Lines outside the range are not wanted. Give again exactly the lines between the line holding "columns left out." and the line holding "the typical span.", inclusive, from the listing below.

━━━

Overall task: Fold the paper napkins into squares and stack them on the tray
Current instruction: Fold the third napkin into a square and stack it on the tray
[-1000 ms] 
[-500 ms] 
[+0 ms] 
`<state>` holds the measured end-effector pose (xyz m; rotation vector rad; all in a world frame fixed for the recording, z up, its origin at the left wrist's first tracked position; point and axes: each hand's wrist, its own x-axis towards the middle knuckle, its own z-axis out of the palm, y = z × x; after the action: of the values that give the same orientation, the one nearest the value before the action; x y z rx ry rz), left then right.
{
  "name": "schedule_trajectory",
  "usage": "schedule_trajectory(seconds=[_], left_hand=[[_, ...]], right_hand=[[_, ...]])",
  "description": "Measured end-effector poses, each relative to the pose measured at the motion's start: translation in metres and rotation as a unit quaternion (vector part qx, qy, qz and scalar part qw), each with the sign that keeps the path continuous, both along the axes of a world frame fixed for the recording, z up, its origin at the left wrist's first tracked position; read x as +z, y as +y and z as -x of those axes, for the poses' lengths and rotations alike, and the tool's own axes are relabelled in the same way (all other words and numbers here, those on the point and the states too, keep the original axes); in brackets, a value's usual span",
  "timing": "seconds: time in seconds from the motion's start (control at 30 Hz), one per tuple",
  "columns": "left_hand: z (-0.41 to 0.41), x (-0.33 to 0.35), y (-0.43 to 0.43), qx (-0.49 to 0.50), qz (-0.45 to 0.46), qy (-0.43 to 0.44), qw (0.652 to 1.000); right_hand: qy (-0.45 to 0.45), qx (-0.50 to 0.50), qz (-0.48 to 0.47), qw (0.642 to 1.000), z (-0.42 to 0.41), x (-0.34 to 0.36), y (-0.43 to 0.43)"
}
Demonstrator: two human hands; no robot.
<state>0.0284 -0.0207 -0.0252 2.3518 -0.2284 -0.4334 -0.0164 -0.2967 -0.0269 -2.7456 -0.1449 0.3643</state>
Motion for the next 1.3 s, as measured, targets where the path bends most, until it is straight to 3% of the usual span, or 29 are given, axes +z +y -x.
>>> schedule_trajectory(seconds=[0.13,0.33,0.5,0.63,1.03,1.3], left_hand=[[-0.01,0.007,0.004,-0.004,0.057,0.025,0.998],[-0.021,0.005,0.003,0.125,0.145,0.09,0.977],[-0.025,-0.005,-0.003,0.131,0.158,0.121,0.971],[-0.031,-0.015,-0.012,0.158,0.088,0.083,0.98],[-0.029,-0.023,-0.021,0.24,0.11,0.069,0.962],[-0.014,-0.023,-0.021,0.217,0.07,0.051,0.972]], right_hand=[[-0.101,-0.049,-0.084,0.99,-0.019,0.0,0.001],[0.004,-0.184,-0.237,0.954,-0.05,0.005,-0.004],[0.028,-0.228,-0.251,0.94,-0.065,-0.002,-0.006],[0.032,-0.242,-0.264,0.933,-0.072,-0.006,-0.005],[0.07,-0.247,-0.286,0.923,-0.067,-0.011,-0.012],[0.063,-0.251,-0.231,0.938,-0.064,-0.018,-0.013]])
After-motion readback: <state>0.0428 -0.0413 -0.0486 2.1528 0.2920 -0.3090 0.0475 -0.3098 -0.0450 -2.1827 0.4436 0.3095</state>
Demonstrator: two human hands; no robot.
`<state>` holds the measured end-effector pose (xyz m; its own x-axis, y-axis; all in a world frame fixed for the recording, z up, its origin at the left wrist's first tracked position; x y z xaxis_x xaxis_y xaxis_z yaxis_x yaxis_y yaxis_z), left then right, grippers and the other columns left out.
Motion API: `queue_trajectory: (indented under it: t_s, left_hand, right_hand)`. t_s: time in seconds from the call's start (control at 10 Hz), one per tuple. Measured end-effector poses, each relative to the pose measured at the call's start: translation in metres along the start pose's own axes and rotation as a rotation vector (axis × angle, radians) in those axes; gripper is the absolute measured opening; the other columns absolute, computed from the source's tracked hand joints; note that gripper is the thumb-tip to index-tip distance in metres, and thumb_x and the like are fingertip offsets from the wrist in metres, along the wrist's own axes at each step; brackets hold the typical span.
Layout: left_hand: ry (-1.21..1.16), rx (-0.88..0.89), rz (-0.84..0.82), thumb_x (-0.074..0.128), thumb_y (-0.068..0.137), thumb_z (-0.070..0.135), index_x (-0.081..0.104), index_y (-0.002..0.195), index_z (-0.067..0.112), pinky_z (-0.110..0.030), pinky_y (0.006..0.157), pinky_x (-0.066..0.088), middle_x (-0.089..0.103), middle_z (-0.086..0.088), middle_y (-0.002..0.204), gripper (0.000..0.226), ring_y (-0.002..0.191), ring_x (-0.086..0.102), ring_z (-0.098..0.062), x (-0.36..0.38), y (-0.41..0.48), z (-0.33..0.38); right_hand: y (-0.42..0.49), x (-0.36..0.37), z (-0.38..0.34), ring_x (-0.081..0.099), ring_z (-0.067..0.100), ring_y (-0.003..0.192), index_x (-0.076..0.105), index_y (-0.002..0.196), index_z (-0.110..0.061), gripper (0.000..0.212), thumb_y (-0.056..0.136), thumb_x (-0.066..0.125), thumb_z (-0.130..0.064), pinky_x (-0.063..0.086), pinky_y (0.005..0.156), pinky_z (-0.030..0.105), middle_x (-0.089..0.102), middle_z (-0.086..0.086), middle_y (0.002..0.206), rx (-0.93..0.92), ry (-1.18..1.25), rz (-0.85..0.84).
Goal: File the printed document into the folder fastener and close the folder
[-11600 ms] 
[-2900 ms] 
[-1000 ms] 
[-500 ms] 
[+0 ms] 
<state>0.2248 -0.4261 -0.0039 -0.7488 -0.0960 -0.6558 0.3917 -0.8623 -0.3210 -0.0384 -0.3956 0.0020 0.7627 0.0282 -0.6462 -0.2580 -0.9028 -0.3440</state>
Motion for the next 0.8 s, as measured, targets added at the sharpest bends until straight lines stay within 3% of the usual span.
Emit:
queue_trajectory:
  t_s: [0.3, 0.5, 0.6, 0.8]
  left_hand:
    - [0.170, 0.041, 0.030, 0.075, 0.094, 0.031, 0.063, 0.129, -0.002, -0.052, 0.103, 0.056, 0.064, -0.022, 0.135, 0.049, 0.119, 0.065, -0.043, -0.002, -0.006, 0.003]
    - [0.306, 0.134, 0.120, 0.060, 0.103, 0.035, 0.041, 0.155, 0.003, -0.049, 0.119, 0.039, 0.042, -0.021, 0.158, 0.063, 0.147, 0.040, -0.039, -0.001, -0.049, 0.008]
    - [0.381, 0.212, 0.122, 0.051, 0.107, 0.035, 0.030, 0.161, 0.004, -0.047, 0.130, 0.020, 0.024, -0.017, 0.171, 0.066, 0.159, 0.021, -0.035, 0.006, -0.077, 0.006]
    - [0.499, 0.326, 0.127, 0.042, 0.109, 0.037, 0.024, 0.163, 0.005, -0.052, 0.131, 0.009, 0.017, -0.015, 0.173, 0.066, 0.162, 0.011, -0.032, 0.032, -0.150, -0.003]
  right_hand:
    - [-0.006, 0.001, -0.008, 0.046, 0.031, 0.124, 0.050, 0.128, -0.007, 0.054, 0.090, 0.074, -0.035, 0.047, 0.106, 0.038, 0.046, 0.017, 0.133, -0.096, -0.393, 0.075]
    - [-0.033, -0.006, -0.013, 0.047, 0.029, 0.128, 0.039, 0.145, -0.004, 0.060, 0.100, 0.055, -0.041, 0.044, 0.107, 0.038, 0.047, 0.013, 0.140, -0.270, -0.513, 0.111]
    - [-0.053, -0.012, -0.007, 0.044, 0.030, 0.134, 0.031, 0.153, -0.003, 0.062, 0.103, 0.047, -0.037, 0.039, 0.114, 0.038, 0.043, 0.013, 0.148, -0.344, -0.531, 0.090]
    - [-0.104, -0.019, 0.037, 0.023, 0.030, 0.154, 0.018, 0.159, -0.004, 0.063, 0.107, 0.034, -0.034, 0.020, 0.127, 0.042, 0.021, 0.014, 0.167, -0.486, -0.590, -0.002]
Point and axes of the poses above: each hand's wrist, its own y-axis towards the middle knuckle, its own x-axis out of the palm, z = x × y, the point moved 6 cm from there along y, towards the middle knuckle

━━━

> OUTPUT FOR THIS EXERCISE
`<state>` holds the measured end-effector pose (xyz m; its own x-axis, y-axis; all in a world frame fixed for the recording, z up, its origin at the left wrist's first tracked position; x y z xaxis_x xaxis_y xaxis_z yaxis_x yaxis_y yaxis_z), left then right, grippers and the other columns left out.
Motion API: `queue_trajectory: (indented under it: t_s, left_hand, right_hand)`. t_s: time in seconds from the call's start (control at 10 Hz), one per tuple. Measured end-effector poses, each relative to the pose measured at the call's start: translation in metres along the start pose's own axes and rotation as a rotation vector (axis × angle, radians) in those axes; gripper is the absolute measured opening; the other columns absolute, computed from the source's tracked hand joints; note that gripper is the thumb-tip to index-tip distance in metres, and thumb_x and the like are fingertip offsets from the wrist in metres, along the wrist's own axes at each step; brackets hold the typical span.

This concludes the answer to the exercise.